(Input data)
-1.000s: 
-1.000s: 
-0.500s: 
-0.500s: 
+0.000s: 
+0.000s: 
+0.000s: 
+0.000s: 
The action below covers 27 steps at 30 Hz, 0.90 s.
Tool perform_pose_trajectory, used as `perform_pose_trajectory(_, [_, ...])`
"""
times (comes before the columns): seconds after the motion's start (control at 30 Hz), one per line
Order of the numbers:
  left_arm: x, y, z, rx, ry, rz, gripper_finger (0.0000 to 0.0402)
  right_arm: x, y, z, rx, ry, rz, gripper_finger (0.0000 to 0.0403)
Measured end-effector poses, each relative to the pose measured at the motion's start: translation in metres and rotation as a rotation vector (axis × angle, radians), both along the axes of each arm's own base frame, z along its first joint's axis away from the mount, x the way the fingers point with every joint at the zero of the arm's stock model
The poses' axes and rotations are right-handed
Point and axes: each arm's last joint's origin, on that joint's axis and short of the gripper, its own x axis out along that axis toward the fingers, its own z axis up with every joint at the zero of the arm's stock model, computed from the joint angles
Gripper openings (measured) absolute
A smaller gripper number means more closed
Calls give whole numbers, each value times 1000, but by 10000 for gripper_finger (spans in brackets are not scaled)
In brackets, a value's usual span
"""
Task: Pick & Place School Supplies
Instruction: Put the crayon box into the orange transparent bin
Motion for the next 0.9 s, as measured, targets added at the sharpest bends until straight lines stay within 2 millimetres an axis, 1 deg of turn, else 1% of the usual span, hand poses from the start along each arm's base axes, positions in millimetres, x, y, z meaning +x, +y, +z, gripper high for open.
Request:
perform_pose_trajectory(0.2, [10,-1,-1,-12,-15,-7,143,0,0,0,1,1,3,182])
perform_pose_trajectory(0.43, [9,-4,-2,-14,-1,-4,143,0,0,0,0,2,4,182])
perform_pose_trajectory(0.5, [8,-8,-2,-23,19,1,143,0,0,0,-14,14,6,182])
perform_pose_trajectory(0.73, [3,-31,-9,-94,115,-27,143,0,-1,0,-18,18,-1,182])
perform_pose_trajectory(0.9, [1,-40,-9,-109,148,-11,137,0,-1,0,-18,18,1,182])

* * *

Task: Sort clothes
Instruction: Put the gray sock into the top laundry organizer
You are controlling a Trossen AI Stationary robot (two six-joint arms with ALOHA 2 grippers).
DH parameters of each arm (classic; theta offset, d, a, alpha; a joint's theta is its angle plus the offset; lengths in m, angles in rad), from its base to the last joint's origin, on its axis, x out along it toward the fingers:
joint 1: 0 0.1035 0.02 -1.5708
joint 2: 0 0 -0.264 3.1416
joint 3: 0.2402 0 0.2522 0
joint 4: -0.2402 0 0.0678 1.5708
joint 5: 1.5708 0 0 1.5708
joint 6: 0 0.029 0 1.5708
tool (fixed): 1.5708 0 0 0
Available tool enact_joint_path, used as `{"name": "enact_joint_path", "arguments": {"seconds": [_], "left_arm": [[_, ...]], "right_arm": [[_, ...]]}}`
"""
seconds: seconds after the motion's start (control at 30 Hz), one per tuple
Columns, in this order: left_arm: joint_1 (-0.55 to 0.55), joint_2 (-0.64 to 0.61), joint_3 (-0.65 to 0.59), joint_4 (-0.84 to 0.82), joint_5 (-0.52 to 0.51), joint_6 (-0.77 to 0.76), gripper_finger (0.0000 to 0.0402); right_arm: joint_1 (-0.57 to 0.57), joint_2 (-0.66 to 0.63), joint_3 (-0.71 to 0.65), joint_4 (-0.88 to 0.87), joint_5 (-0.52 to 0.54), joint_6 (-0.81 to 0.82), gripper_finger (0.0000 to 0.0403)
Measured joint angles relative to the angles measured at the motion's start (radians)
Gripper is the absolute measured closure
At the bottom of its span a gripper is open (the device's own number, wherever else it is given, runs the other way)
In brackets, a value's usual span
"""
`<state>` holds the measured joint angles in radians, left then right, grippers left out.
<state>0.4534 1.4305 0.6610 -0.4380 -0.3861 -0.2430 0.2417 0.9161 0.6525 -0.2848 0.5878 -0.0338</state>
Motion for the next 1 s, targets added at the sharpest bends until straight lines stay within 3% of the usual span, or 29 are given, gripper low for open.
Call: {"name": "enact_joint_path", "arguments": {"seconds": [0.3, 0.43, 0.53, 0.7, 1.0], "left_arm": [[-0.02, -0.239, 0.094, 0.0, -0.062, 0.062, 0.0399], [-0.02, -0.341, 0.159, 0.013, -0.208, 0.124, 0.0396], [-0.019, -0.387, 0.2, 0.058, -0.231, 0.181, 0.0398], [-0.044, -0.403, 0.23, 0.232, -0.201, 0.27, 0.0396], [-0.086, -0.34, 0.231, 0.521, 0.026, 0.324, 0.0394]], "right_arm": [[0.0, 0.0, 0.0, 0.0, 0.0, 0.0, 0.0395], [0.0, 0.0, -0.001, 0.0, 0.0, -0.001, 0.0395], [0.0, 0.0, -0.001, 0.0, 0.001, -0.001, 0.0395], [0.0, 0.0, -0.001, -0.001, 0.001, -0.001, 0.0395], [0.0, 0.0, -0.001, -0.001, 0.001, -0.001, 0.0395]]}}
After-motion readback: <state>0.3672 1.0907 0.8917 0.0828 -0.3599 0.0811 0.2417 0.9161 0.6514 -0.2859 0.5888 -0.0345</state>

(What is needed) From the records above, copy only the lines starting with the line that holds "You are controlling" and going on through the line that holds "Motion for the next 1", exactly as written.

(Task answer)
You are controlling a Trossen AI Stationary robot (two six-joint arms with ALOHA 2 grippers).
DH parameters of each arm (classic; theta offset, d, a, alpha; a joint's theta is its angle plus the offset; lengths in m, angles in rad), from its base to the last joint's origin, on its axis, x out along it toward the fingers:
joint 1: 0 0.1035 0.02 -1.5708
joint 2: 0 0 -0.264 3.1416
joint 3: 0.2402 0 0.2522 0
joint 4: -0.2402 0 0.0678 1.5708
joint 5: 1.5708 0 0 1.5708
joint 6: 0 0.029 0 1.5708
tool (fixed): 1.5708 0 0 0
Available tool enact_joint_path, used as `{"name": "enact_joint_path", "arguments": {"seconds": [_], "left_arm": [[_, ...]], "right_arm": [[_, ...]]}}`
"""
seconds: seconds after the motion's start (control at 30 Hz), one per tuple
Columns, in this order: left_arm: joint_1 (-0.55 to 0.55), joint_2 (-0.64 to 0.61), joint_3 (-0.65 to 0.59), joint_4 (-0.84 to 0.82), joint_5 (-0.52 to 0.51), joint_6 (-0.77 to 0.76), gripper_finger (0.0000 to 0.0402); right_arm: joint_1 (-0.57 to 0.57), joint_2 (-0.66 to 0.63), joint_3 (-0.71 to 0.65), joint_4 (-0.88 to 0.87), joint_5 (-0.52 to 0.54), joint_6 (-0.81 to 0.82), gripper_finger (0.0000 to 0.0403)
Measured joint angles relative to the angles measured at the motion's start (radians)
Gripper is the absolute measured closure
At the bottom of its span a gripper is open (the device's own number, wherever else it is given, runs the other way)
In brackets, a value's usual span
"""
`<state>` holds the measured joint angles in radians, left then right, grippers left out.
<state>0.4534 1.4305 0.6610 -0.4380 -0.3861 -0.2430 0.2417 0.9161 0.6525 -0.2848 0.5878 -0.0338</state>
Motion for the next 1 s, targets added at the sharpest bends until straight lines stay within 3% of the usual span, or 29 are given, gripper low for open.

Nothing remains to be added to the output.